Data provided
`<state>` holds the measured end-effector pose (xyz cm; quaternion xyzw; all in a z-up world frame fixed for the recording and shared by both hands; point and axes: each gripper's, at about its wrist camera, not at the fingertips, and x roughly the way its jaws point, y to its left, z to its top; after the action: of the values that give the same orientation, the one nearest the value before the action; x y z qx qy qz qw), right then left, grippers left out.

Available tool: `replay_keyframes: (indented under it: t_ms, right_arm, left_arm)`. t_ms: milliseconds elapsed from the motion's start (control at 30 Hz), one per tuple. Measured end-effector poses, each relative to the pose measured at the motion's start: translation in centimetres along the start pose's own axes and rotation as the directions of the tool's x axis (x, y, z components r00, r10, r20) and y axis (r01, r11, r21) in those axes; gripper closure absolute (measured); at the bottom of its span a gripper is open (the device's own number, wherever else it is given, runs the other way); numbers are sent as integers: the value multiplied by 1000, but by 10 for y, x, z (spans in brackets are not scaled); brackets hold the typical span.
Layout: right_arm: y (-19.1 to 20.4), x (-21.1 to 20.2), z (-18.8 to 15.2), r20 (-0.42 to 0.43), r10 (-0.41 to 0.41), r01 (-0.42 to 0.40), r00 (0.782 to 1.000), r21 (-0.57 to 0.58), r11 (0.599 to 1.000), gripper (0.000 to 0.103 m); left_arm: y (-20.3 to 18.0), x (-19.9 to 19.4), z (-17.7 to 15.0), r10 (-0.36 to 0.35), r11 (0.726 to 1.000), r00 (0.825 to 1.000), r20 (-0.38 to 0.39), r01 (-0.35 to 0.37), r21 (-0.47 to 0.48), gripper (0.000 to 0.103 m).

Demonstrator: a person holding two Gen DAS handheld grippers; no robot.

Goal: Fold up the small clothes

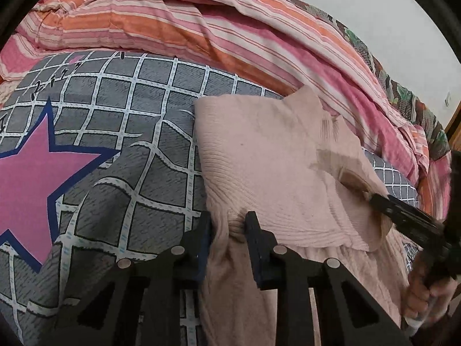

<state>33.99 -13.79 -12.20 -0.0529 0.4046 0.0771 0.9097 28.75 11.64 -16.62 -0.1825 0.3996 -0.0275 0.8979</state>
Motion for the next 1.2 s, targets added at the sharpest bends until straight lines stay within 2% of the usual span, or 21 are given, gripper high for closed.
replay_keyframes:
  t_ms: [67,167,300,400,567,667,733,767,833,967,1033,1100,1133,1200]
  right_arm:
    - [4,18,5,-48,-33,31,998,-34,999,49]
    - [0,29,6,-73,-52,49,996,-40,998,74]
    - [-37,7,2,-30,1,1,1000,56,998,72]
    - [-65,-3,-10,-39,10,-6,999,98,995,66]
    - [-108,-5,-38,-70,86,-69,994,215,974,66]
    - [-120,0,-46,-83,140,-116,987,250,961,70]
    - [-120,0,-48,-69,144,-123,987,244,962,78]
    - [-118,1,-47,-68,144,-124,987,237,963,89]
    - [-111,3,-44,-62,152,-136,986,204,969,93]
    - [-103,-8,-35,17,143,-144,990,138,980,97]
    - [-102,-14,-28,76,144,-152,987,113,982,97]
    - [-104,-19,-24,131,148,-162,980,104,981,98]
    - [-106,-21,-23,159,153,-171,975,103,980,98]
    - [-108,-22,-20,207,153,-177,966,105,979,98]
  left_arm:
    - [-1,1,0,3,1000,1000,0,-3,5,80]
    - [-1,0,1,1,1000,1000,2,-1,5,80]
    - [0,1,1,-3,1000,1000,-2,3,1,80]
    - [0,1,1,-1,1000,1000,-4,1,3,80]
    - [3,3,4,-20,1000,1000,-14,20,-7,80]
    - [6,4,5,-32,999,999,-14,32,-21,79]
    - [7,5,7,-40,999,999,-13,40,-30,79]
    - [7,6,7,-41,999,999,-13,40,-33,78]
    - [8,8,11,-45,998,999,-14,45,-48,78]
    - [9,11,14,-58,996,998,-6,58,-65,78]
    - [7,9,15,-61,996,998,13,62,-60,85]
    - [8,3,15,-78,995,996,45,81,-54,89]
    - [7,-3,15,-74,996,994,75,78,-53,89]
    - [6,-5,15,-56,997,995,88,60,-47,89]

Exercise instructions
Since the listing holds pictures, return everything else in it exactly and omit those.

Solution
`<state>` holds the measured end-effector pose (xyz cm; quaternion xyzw; all in a z-up world frame fixed for the recording and shared by both hands; point and axes: each gripper's, at about its wrist camera, not at the fingertips, and x roughly the way its jaws point, y to its left, z to its top; after the action: of the values that give the same orientation, the one nearest the value before the action; x y z qx qy qz qw), right then left, grippers left out.

Available tool: `replay_keyframes: (indented under it: t_ms, right_arm, left_arm)`. t_ms: milliseconds elapsed from the motion's start (control at 30 Hz), one per tuple. Measured end-effector poses, each relative to the pose measured at the motion's start: translation in centimetres along the start pose's own axes and rotation as the directions of the tool's x axis (x, y, z components r00, r10, r20) and y axis (r01, r11, r21) in those axes; gripper closure absolute (measured); at the bottom of its span a gripper is open (the device's own number, wherever else it is given, runs the other way); numbers are sent as integers: the value multiplied by 1000, but by 10 for y, x, z (spans in brackets are not scaled); brackets hold the typical span.
Layout: right_arm: y (-19.1 to 20.4), x (-21.1 to 20.2), z (-18.8 to 15.2), r20 (-0.42 to 0.43), r10 (-0.41 to 0.41), r01 (-0.42 to 0.40), r00 (0.782 to 1.000), r21 (-0.57 to 0.58), r11 (0.599 to 1.000), gripper (0.000 to 0.103 m); left_arm: y (-20.3 to 18.0), x (-19.9 to 19.4), z (-17.7 to 15.0), r10 (-0.36 to 0.35), r11 (0.726 to 1.000), r00 (0.825 to 1.000), r20 (-0.38 to 0.39), r01 (-0.35 to 0.37), r21 (-0.47 to 0.48), gripper (0.000 to 0.103 m).

Demonstrator: a person holding two Gen DAS handheld grippers; no robot.

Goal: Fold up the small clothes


<state>33.99 -13.79 -12.20 -0.0529 0.4046 0.0771 0.9097 28.75 11.64 -16.62 -0.1825 0.3996 -0.0275 0.8979</state>
Motion for the next 1.2 s, targets added at the sharpest bends until straight lines stay within 2% of the usual span, or 21 are given, gripper high for closed.
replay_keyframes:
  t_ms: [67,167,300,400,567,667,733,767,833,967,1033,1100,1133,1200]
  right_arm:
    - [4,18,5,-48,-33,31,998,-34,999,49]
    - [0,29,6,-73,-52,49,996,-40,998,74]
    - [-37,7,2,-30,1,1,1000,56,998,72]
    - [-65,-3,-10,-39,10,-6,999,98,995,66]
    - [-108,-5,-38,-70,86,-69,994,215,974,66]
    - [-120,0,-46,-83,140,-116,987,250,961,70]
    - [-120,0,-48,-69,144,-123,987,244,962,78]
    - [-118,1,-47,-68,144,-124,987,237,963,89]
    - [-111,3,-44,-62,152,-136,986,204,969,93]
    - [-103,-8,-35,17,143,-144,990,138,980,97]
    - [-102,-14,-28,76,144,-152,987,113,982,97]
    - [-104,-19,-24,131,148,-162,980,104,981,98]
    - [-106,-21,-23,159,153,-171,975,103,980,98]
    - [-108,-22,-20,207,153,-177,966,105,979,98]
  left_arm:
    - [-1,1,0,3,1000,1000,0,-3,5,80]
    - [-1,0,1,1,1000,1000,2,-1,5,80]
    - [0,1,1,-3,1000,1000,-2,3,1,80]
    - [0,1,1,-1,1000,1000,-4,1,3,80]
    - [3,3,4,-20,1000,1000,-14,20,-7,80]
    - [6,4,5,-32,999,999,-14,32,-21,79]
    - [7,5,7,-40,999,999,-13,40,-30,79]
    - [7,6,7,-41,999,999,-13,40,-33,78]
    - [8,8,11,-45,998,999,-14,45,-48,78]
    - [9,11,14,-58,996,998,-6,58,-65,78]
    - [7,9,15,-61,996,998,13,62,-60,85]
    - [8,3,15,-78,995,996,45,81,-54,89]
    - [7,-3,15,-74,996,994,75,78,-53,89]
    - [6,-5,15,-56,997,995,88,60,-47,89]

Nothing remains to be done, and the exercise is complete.